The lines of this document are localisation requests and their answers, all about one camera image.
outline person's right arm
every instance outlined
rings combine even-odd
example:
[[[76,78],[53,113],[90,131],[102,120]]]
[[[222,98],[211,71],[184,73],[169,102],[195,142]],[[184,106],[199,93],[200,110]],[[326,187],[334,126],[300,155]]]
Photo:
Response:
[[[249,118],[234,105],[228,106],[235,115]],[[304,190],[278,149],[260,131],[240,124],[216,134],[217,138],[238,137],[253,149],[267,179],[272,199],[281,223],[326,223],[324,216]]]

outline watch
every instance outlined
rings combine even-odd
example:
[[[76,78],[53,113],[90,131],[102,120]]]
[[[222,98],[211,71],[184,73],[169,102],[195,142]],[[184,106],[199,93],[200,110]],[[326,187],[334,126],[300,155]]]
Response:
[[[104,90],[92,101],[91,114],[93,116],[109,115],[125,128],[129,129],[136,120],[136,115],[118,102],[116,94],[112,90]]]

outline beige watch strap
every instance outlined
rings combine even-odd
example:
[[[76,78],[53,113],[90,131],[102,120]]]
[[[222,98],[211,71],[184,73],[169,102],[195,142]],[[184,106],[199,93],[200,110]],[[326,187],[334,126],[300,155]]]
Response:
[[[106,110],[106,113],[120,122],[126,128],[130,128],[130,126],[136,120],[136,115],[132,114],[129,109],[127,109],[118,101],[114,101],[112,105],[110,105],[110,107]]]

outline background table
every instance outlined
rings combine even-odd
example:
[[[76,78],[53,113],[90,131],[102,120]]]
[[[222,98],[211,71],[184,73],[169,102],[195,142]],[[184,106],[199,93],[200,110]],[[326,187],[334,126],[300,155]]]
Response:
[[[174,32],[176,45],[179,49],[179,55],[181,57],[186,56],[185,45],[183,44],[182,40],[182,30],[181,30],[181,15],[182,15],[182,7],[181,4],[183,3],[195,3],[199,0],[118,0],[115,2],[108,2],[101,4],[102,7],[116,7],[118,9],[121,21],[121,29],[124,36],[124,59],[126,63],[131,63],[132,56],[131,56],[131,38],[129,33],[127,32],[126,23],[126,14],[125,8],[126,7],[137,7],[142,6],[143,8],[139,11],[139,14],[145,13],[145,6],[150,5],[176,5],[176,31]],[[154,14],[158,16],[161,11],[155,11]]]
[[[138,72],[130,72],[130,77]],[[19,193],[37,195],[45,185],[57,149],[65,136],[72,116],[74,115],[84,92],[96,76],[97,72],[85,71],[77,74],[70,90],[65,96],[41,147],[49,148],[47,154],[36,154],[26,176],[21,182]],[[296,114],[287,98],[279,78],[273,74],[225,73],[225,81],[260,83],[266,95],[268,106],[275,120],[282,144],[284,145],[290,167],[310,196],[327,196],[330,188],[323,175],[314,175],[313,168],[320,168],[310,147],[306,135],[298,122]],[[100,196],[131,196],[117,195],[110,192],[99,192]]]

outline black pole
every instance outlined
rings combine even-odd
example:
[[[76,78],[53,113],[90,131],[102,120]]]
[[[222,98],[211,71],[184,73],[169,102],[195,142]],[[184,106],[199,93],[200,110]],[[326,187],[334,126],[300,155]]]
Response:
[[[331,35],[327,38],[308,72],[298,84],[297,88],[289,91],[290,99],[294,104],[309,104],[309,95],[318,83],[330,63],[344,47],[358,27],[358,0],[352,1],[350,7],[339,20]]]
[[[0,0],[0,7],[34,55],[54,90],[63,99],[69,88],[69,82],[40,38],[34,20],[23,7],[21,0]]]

• REQUIREMENT
Could you copy every record above exactly as it stands?

• PROBLEM SOLUTION
The lines of this document are localisation requests and their answers, all about one camera image.
outline person's right arm
every instance outlined
rings combine even-odd
example:
[[[76,78],[53,113],[90,131],[102,120]]]
[[[222,98],[211,71],[184,73],[169,102],[195,142]],[[184,106],[199,93],[200,110]],[[326,187],[334,126],[300,155]]]
Photo:
Response:
[[[249,118],[234,105],[228,106],[235,115]],[[304,190],[278,149],[260,131],[240,124],[216,134],[217,138],[238,137],[253,149],[267,179],[272,199],[281,223],[326,223],[324,216]]]

outline watch
every instance outlined
rings combine even-odd
example:
[[[76,78],[53,113],[90,131],[102,120]]]
[[[222,98],[211,71],[184,73],[169,102],[195,142]],[[184,106],[199,93],[200,110]],[[326,187],[334,126],[300,155]]]
Response:
[[[104,90],[92,101],[91,114],[93,116],[109,115],[125,128],[129,129],[136,120],[136,115],[118,102],[116,94],[112,90]]]

outline beige watch strap
every instance outlined
rings combine even-odd
example:
[[[76,78],[53,113],[90,131],[102,120]]]
[[[222,98],[211,71],[184,73],[169,102],[195,142]],[[184,106],[199,93],[200,110]],[[326,187],[334,126],[300,155]]]
Response:
[[[106,110],[106,113],[120,122],[126,128],[130,128],[130,126],[136,120],[136,115],[132,114],[129,109],[127,109],[118,101],[114,101],[112,105],[110,105],[110,107]]]

outline background table
every instance outlined
rings combine even-odd
example:
[[[76,78],[53,113],[90,131],[102,120]]]
[[[222,98],[211,71],[184,73],[169,102],[195,142]],[[184,106],[199,93],[200,110]],[[326,187],[334,126],[300,155]]]
Response:
[[[174,32],[176,45],[179,49],[179,55],[181,57],[186,56],[185,45],[183,44],[182,40],[182,30],[181,30],[181,15],[182,15],[182,7],[181,4],[183,3],[195,3],[199,0],[118,0],[115,2],[108,2],[101,4],[102,7],[116,7],[118,9],[121,21],[121,29],[124,36],[124,59],[126,63],[131,63],[132,56],[131,56],[131,38],[129,33],[127,32],[126,23],[126,14],[125,8],[126,7],[137,7],[142,6],[143,8],[139,11],[139,14],[145,13],[145,6],[150,5],[176,5],[176,31]],[[154,14],[158,16],[161,11],[155,11]]]
[[[138,72],[130,72],[130,77]],[[19,193],[37,195],[45,185],[57,149],[65,136],[72,116],[74,115],[84,92],[96,76],[97,72],[85,71],[77,74],[70,90],[65,96],[41,147],[49,148],[47,154],[36,154],[26,176],[21,182]],[[296,114],[287,98],[279,78],[273,74],[225,73],[225,81],[260,83],[266,95],[268,106],[275,120],[282,144],[284,145],[290,167],[310,196],[327,196],[330,188],[323,175],[314,175],[313,168],[320,168],[310,147],[306,135],[298,122]],[[100,196],[131,196],[117,195],[110,192],[99,192]]]

outline black pole
every instance outlined
rings combine even-odd
example:
[[[76,78],[53,113],[90,131],[102,120]]]
[[[222,98],[211,71],[184,73],[169,102],[195,142]],[[184,106],[199,93],[200,110]],[[326,187],[334,126],[300,155]]]
Response:
[[[331,35],[327,38],[308,72],[298,84],[297,88],[289,91],[290,99],[294,104],[309,104],[309,95],[318,83],[330,63],[344,47],[358,27],[358,0],[352,1],[350,7],[339,20]]]
[[[0,0],[0,7],[34,55],[54,90],[63,99],[69,88],[69,82],[40,38],[34,20],[23,7],[21,0]]]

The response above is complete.